=== Recorded data ===

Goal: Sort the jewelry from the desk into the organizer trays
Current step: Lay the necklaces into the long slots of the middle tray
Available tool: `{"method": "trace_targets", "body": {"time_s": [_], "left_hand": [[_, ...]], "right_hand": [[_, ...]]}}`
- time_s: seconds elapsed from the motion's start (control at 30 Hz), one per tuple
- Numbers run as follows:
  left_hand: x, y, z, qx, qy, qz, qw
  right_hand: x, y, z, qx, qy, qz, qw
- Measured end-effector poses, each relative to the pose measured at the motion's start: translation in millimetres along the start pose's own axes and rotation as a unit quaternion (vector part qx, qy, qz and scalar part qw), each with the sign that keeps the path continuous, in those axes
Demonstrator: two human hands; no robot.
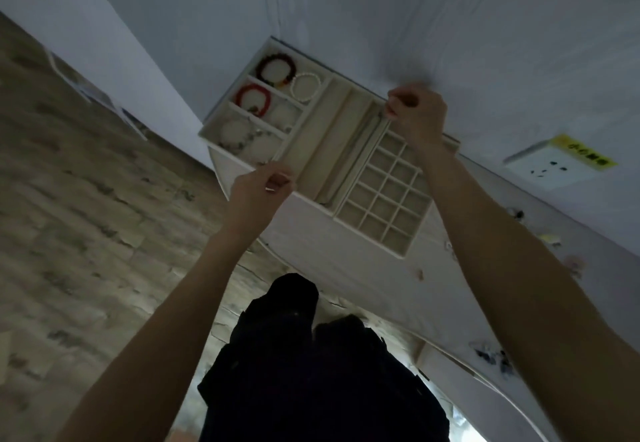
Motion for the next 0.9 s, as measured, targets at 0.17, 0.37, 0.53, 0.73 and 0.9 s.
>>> {"method": "trace_targets", "body": {"time_s": [0.17, 0.37, 0.53, 0.73, 0.9], "left_hand": [[6, -4, -10, 0.044, 0.004, -0.019, 0.999], [10, -16, -18, 0.156, -0.011, -0.069, 0.985], [11, -16, -30, 0.22, 0.007, -0.119, 0.968], [4, -16, -23, 0.248, -0.028, -0.188, 0.95], [2, -7, -25, 0.3, -0.005, -0.189, 0.935]], "right_hand": [[18, 0, -25, -0.027, 0.025, 0.023, 0.999], [22, 16, -51, -0.111, 0.048, 0.112, 0.986], [22, 20, -67, -0.204, 0.075, 0.157, 0.963], [9, 24, -61, -0.239, 0.042, 0.237, 0.941], [-8, 9, -65, -0.362, 0.025, 0.294, 0.885]]}}
Point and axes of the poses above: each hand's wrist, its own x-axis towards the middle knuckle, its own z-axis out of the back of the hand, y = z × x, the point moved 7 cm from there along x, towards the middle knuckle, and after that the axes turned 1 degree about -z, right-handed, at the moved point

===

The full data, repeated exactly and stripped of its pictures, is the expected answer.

Solution —
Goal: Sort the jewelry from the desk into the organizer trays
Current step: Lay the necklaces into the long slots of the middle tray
Available tool: `{"method": "trace_targets", "body": {"time_s": [_], "left_hand": [[_, ...]], "right_hand": [[_, ...]]}}`
- time_s: seconds elapsed from the motion's start (control at 30 Hz), one per tuple
- Numbers run as follows:
  left_hand: x, y, z, qx, qy, qz, qw
  right_hand: x, y, z, qx, qy, qz, qw
- Measured end-effector poses, each relative to the pose measured at the motion's start: translation in millimetres along the start pose's own axes and rotation as a unit quaternion (vector part qx, qy, qz and scalar part qw), each with the sign that keeps the path continuous, in those axes
Demonstrator: two human hands; no robot.
Motion for the next 0.9 s, as measured, targets at 0.17, 0.37, 0.53, 0.73 and 0.9 s.
>>> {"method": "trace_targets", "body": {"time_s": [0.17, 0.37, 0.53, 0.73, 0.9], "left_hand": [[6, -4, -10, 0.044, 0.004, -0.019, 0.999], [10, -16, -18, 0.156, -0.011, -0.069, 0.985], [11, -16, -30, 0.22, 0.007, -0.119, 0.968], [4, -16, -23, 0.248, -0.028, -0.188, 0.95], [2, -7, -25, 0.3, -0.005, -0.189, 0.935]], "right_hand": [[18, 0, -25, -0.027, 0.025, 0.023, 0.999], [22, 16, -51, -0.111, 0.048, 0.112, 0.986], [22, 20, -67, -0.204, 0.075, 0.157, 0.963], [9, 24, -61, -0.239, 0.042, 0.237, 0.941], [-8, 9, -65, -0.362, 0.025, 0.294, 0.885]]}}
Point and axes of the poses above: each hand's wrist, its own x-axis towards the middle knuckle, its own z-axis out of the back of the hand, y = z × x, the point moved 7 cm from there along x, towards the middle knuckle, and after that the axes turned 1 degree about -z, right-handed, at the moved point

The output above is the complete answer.